Perry Lecture Addresses Faith and Science

Paula-Findlen.jpgThe Thomas A. Perry Faith and Science Lecture was held on campus at Central Methodist University on Thursday for the first time since 2019, as Central welcomed Dr. Paula Findlen to speak.

Findlen, who was originally scheduled to give the lecture in 2020, finally got the chance to present her talk on “Scientists and Saints: Laura Bassi and Maria Gaetana Agnesi in Eighteenth-Century Italy” in front of a crowd in the Inman Lecture Hall.

“We’ve been planning this for almost three years now, thanks to COVID,” she said as she was introduced. “It’s still, for some of us, a novelty to go somewhere you haven’t been and actually give a live talk to a live audience.”

Findlen spoke for around an hour on Bassi and Agnesi, “two of the most prominent and celebrated women of science in the 18th century,” as she called them.

“They are complementary examples of what it meant to pursue faith with science and science with faith,” explained Findlen.

Both women were born in Italy in a time when the trial of Galileo in the previous century – for believing that the Earth revolves around the sun – was sparking efforts to reconcile some of the differences between science and religion in Catholic Italy. This relationship between faith and science was key to both women’s lives, though in meaningfully different ways, according to Findlen.

Bassi, a member of a middle-class family from Bologna, worked to educate herself and became the first woman in the city to earn a degree and a professorship. She gave her first lecture in public in 1732 in front of many male scholars and clerics, who surely had in mind the Biblical passages that forbid such a thing.

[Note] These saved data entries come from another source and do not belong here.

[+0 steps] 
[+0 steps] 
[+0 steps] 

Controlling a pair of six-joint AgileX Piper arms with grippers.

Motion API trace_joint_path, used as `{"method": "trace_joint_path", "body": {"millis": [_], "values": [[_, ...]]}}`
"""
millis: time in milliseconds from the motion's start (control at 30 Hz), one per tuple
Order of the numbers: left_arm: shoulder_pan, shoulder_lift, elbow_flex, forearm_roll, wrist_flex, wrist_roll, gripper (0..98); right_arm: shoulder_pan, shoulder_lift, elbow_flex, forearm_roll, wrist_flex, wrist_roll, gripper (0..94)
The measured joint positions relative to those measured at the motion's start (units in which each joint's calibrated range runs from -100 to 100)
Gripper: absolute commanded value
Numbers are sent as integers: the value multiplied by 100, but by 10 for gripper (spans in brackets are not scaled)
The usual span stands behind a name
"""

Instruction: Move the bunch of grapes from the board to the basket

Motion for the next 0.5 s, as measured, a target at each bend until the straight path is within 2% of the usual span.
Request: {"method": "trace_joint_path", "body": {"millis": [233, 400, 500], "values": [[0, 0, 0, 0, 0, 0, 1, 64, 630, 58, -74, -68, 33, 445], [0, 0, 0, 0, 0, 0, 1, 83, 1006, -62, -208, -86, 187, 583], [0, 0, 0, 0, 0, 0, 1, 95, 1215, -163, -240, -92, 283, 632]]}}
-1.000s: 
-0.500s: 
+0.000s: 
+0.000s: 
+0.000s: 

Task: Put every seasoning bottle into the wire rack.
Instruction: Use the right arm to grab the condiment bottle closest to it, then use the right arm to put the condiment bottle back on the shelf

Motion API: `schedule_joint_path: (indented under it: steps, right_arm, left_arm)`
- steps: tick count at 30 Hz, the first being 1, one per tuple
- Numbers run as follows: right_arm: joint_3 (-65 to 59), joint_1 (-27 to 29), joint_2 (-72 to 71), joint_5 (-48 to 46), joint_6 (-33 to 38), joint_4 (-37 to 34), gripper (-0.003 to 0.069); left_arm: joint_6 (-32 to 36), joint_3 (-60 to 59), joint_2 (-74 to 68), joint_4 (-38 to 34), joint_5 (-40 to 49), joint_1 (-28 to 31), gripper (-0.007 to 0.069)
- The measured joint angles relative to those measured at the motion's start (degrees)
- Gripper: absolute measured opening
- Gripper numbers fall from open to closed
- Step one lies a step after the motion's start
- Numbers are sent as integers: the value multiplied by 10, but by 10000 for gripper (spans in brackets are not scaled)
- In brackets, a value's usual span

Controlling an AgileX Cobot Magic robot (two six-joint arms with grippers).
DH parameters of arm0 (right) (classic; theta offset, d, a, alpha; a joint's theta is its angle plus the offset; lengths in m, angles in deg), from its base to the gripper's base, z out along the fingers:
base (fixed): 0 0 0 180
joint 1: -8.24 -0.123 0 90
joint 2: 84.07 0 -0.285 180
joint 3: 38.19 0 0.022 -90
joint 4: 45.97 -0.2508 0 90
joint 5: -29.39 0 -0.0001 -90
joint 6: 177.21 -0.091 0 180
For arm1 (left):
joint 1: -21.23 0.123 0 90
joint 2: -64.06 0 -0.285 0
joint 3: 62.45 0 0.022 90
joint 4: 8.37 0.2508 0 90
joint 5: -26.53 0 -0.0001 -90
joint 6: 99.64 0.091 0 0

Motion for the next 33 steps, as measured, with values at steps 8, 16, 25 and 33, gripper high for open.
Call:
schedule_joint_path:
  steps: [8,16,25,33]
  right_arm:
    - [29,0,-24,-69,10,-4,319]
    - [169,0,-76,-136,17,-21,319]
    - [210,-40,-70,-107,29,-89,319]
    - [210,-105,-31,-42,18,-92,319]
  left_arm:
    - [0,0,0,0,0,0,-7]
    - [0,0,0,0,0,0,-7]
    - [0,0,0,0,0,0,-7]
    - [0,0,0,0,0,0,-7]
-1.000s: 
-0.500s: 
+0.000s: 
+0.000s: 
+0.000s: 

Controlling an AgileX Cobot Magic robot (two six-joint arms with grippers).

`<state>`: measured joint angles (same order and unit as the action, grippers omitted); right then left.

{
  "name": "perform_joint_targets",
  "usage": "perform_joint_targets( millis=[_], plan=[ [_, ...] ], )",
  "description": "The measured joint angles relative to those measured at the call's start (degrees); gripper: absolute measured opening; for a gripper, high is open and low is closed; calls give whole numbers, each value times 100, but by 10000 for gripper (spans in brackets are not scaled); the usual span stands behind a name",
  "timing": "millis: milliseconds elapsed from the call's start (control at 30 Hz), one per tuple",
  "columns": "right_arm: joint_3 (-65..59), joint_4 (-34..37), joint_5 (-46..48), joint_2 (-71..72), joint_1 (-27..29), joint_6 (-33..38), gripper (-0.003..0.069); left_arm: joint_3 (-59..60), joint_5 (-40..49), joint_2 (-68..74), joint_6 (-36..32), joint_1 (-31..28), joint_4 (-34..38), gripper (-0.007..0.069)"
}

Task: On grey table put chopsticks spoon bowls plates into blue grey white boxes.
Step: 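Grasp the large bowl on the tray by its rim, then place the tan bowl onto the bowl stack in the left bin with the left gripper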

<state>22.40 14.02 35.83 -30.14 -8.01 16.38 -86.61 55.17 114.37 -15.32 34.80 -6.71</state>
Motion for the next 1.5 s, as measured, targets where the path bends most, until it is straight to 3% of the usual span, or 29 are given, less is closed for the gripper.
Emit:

“But I think Bassi, and many of the clerics there, also knew the passage from Galatians [3:28]: ‘There is no longer. . .male nor female, for all of you are one in Christ Jesus,’” Findlen posited. “Thus, she became a woman to teach physics and philosophy to men in this university, with full support of church leadership, and did that for the rest of her life.”

Agnesi, on the other hand, was the oldest daughter of a wealthy man in Milan who encouraged her to debate on scientific subjects at his parties. She would eventually be offered a professorship by the same patron who encouraged Bassi – the man who eventually became Pope Benedict XIV – but she turned it down and, after her father’s death, focused on promoting the “urban mission of faith” through charity, education, and social work.

“That was her answer for what she ultimately thought it meant to be useful,” said Findlen, “to use her knowledge and her learning, but also to use her faith.”

Both women were ultimately remembered for their scientific contributions and their faithful charity, subjects that were never really in opposition to each other for either of them.

Findlen, who wrapped up her talk by taking questions for about half an hour, is a professor of Early Modern Europe and History of Science in the Stanford University History Department. Her research and teaching focuses on the early history of science and medicine, including the relationship between knowledge and faith in Galileo’s world and the history of early modern women pursuing science.

Dr. Thomas Perry, the namesake of the lecture series, spent 20 year as chairman of the English department at Central. He was also the chair of the Division of Literature and Languages and chair of the honors program. He sponsored Scribblers and Scrawlers, a club for aspiring creative writers, hosting and entertaining them monthly at his home. Perry is the late father of Tad Perry, former chairman of the Board of Trustees at CMU.